What about drug development in PAH? Development began in the late 1970s with the acute testing of intravenous (IV) epoprostenol in adult patients with idiopathic or familial PAH (previously termed PPH). The objective was to determine if acute administration of this agent could predict those patients who could be considered for long-term calcium channel blockade (CCB). Prior to that point, many patients started empirically on CCBs died from sudden cardiogenic shock due to the long half-life of the CCB. At least with the short half-life of epoprostenol (3–6 minutes), patients could be “rescued” safely from acute vasodilator testing if the trial proved unfavorable. Following a 1984 case report from the UK of a young woman successfully treated with IV epoprostenol while awaiting transplantation, the feasibility of long-term IV epoprostenol as a “palliative bridge” to transplantation was evaluated. Clinical trials began in the US in 1987, and ultimately resulted in approval of epoprostenol in 1995 (based on improved survival over 12 weeks in the first pivotal trial performed in PAH). From that time, a small cadre of pioneers in academia persuaded key individuals in industry to become involved in PAH treatment. As such, a sometime contentious collaboration has been developed over the past several decades among academia, industry, and the FDA and has resulted in 8 drugs attaining approval for the treatment of PAH.

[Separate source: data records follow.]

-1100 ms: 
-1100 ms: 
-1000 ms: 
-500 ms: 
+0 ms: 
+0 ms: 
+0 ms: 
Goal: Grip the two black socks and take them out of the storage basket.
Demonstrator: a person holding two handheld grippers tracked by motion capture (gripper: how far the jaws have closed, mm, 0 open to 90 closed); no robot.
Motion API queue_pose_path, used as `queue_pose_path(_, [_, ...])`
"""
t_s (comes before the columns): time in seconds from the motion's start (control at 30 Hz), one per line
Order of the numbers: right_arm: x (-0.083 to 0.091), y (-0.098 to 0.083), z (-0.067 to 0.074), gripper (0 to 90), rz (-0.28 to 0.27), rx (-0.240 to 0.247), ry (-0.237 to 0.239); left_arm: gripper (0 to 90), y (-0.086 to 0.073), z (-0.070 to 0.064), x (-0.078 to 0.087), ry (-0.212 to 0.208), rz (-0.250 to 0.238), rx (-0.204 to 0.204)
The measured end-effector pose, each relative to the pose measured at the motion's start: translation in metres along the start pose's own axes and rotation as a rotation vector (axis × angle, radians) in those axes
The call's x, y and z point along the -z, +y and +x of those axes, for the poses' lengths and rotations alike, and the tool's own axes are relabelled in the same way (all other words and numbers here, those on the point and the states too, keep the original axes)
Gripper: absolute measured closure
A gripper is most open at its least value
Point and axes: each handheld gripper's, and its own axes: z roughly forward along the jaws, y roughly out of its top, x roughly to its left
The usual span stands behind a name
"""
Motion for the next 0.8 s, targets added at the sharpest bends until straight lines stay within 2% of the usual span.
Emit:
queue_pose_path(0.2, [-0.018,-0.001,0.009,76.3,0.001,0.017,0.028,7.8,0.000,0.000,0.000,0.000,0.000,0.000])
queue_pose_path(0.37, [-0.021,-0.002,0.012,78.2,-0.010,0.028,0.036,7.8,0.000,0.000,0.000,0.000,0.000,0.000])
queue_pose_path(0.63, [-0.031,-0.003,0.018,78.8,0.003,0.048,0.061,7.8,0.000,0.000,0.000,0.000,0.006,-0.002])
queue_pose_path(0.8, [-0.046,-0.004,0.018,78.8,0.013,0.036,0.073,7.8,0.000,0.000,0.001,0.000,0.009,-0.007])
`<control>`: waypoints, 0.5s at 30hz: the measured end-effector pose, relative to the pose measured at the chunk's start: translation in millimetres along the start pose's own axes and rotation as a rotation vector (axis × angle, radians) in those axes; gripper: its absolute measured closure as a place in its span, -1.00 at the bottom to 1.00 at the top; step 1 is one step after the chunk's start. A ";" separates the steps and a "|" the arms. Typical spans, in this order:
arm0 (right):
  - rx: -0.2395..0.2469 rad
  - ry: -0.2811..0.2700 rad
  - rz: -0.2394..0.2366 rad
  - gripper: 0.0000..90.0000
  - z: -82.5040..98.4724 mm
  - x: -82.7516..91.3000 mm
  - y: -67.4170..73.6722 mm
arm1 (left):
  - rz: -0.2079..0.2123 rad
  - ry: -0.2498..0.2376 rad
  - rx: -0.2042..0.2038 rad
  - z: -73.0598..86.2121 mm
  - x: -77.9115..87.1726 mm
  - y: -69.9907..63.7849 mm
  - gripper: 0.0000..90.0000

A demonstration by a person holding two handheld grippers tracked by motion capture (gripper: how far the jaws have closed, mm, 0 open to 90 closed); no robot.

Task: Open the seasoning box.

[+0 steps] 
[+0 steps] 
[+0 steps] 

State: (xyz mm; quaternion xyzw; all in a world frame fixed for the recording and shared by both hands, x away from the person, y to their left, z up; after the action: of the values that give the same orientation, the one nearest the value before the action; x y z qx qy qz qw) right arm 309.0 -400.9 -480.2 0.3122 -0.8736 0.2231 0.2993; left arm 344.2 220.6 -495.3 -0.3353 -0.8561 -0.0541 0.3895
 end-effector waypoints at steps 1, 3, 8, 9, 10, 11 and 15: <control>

What can the investigator community do to improve drug development for PAH? Collaboration requires melding the expertise of individuals with different skills; it is imperative that industry, academia, and regulatory agencies work together as each has different skill sets. By working together, drugs can be developed in a more efficient and cost-effective manner. The goals of each group are the same: to improve survival and improve overall quality of life. The pharmaceutical industry does a vast amount of work before initiating clinical trials. How can academia contribute in this drug discovery and preclinical process? Basic scientists and clinical investigators must provide honest opinions regarding novel molecules being considered as therapeutic agents for the treatment of PAH. Utilize insights to assess whether developing another drug in a given class is beneficial; for example, tadalafil vs sildenafil—its longer half-life and once-daily dosing can be important for some PAH patients but might be seen by others as only a “me too” drug.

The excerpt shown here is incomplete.